The workers that performed stripping of containers in the Swedish study expressed that the containers frequently carried unpleasant odors that from time-to-time prevented stripping. Such containers were left for natural ventilation before re-entry .
The interviewed personnel in the Danish study reported that the main preventive measure to reduce chemical exposure is natural ventilation; active ventilation is not used in practice . The conditions of aeration were not consistently applied; the reported ventilation times varied between 2 and 48 hours without any knowledge of whether this amount of time was sufficient or not.
Personal protective equipment
In published articles and reports the use of PPE during container stripping has only been briefly mentioned, and it has not been described which type of protective mask or other PPE that have been used. The types of required PPE differ from one toxicant to another and it is emphasized that the correct PPE should be used. In addition, rescue strategies should be available to individuals who need to enter unventilated containers with unknown hazards [47,31].
In the Australian study one-third reported use of PPE, but they did not specify which kind of PPE they used . Knol-de Vos  noted that staff wore personal PPE when opening containers in Rotterdam. Pedersen et al.  reported that although masks are usually provided to the workers in Denmark, they are mainly dust masks that do not prevent exposure to gaseous chemicals. The also described that the decision and choice of preventive measures to be used in practice are often left to the directly involved employees and the actions taken show considerable variation. When the workers in Sweden experienced unpleasant odors, the containers were left for natural ventilation, or, alternatively, the workers were instructed to wear respiratory equipment .

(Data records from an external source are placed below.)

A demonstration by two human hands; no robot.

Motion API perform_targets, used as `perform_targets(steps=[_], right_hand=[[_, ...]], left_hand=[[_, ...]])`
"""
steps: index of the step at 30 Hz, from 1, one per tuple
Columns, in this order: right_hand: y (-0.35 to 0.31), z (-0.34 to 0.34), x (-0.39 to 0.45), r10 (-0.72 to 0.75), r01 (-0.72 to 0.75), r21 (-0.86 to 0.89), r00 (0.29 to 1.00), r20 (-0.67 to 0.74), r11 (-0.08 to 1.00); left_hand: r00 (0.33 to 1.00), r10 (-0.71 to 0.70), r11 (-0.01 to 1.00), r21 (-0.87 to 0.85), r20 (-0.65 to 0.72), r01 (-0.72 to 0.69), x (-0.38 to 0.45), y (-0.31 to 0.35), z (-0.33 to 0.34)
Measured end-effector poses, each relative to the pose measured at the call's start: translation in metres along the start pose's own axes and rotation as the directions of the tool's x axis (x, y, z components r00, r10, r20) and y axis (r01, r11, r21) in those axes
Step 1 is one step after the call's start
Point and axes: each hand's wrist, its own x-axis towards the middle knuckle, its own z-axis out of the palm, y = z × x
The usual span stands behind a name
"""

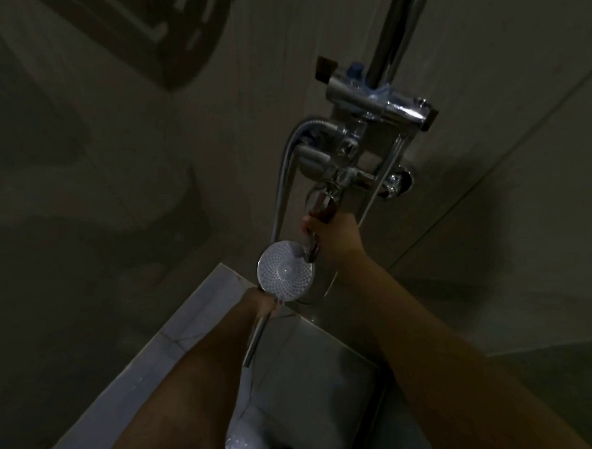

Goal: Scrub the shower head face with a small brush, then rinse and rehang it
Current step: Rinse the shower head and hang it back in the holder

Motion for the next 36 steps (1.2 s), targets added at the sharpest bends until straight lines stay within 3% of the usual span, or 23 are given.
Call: perform_targets(steps=[11, 19, 27, 32, 36], right_hand=[[0.007, 0.002, 0.003, -0.043, 0.043, -0.030, 0.999, 0.013, 0.999], [0.007, 0.002, 0.001, -0.094, 0.094, -0.002, 0.995, 0.033, 0.996], [0.004, -0.002, -0.014, -0.193, 0.188, 0.053, 0.975, 0.112, 0.981], [0.012, 0.007, -0.011, -0.280, 0.277, 0.073, 0.959, 0.035, 0.958], [0.021, 0.009, -0.012, -0.343, 0.343, 0.046, 0.939, -0.004, 0.938]], left_hand=[[0.989, 0.006, 0.983, 0.180, 0.146, -0.032, 0.017, -0.007, 0.029], [0.979, 0.125, 0.943, 0.287, 0.162, -0.168, 0.022, -0.009, 0.028], [0.925, 0.187, 0.883, 0.357, 0.329, -0.306, 0.028, -0.001, 0.015], [0.875, 0.268, 0.822, 0.378, 0.403, -0.426, 0.050, 0.005, 0.001], [0.787, 0.416, 0.713, 0.374, 0.455, -0.593, 0.077, 0.006, -0.007]])
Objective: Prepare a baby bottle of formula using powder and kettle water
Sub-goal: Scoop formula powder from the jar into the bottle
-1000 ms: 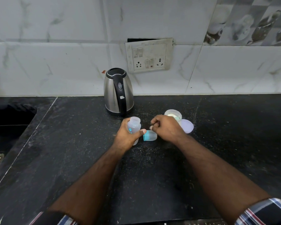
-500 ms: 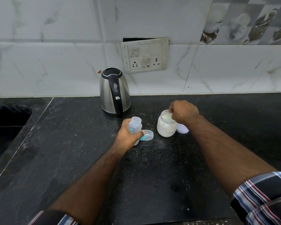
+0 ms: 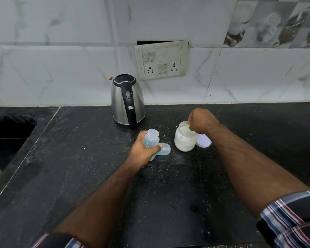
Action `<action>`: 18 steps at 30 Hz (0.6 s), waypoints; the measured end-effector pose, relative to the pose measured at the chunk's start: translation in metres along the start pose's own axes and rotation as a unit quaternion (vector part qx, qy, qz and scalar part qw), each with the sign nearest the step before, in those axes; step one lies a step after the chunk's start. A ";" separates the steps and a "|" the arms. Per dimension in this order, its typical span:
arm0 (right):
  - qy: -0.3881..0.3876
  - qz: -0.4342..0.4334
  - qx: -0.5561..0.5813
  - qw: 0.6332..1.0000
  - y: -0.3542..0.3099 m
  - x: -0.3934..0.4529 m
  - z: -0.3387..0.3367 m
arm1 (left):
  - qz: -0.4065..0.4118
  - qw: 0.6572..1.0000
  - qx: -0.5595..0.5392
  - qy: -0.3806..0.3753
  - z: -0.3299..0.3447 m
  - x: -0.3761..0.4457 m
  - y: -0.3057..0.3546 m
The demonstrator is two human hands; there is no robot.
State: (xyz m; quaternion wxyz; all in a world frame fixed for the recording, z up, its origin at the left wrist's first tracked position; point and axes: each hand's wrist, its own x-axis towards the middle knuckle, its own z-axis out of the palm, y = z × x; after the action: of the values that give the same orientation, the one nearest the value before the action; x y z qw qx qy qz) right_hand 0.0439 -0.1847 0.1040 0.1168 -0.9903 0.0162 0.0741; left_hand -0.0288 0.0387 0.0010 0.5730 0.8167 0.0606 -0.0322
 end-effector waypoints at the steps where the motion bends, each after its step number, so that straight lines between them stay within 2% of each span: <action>1: 0.000 -0.001 -0.003 1.000 0.001 0.000 -0.001 | 0.005 1.000 -0.002 0.000 0.000 0.000 0.002; 7: -0.006 -0.029 0.003 1.000 -0.006 -0.004 0.008 | 0.029 0.999 -0.013 -0.005 0.004 -0.001 0.013; 12: -0.006 0.005 0.115 0.993 -0.004 -0.004 0.007 | 0.035 0.999 -0.010 -0.005 0.004 -0.003 0.020; 18: -0.006 0.064 0.260 0.963 0.021 -0.002 0.001 | 0.024 1.000 -0.003 -0.005 0.002 -0.005 0.024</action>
State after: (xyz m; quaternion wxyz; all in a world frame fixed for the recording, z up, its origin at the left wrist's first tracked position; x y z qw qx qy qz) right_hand 0.0402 -0.2052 0.0982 0.3656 -0.9221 0.0973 0.0808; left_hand -0.0304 0.0283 0.0231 0.5765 0.8159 0.0381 -0.0226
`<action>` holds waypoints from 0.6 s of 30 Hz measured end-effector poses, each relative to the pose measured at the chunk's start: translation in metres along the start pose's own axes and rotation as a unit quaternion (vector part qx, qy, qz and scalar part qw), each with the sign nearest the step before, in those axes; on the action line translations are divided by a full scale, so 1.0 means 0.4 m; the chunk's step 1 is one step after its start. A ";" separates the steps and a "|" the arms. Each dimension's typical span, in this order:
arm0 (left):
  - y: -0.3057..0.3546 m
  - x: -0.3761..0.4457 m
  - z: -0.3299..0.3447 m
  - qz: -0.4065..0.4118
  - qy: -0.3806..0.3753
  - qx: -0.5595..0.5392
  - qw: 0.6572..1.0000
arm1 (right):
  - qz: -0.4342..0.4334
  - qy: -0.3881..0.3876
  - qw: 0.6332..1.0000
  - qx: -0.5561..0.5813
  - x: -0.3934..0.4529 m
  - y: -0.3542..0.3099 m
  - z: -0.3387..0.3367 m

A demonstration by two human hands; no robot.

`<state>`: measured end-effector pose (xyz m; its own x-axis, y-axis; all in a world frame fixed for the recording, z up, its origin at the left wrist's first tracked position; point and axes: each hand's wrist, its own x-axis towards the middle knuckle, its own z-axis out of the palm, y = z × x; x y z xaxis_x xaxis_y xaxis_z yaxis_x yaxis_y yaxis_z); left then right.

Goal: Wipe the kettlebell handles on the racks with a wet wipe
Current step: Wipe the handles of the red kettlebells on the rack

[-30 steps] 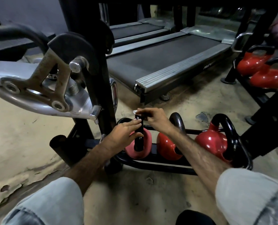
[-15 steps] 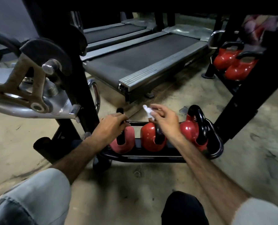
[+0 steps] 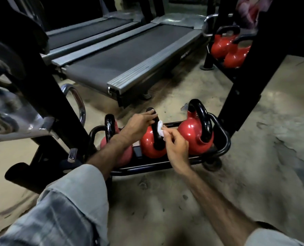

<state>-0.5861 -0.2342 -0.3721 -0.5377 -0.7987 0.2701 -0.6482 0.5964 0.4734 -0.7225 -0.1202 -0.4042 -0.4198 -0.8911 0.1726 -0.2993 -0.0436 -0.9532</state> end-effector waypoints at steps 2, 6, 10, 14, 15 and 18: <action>-0.007 -0.005 -0.001 -0.004 0.025 -0.050 0.998 | 0.025 0.020 0.999 0.014 -0.024 0.030 -0.008; -0.012 -0.013 0.004 -0.013 0.053 -0.096 0.994 | 0.037 0.025 0.997 0.059 -0.001 0.023 0.013; -0.005 -0.016 0.004 -0.001 0.053 -0.095 0.994 | 0.045 -0.005 0.995 0.090 0.026 0.007 0.020; -0.009 -0.023 0.007 0.002 0.047 -0.105 0.993 | 0.077 -0.020 0.996 0.040 -0.016 0.062 0.007; -0.009 -0.023 0.009 0.000 0.047 -0.108 0.993 | 0.082 -0.014 0.996 0.032 -0.016 0.065 0.007; -0.006 -0.019 0.011 0.002 0.050 -0.112 0.993 | 0.095 -0.003 0.995 0.040 0.025 0.038 0.024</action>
<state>-0.5828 -0.2291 -0.3791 -0.4770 -0.8068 0.3486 -0.5045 0.5762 0.6430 -0.7228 -0.1341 -0.4194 -0.4576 -0.8891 -0.0128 -0.1469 0.0898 -0.9851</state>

WorkSafe  summarizes that consistent with the risk assessment for containers with methyl bromide mixtures, PPE considerations could include:
Elbow length chemical gloves;
Full face mask equipped with:
○ multi-gas filters; or
○ an organic vapor cartridge filter, that is designed to cover methyl bromide and chloropicrin
○ mixed gas (filter type will depend upon the brand & type of full face mask that you purchase); or
Self-Contained Breathing Apparatus (SCBA).
It is important to ensure regular training and instruction about the procedures and the maintenance and use of PPE to ensure that staffs are competent in its use. Records of this training should be maintained.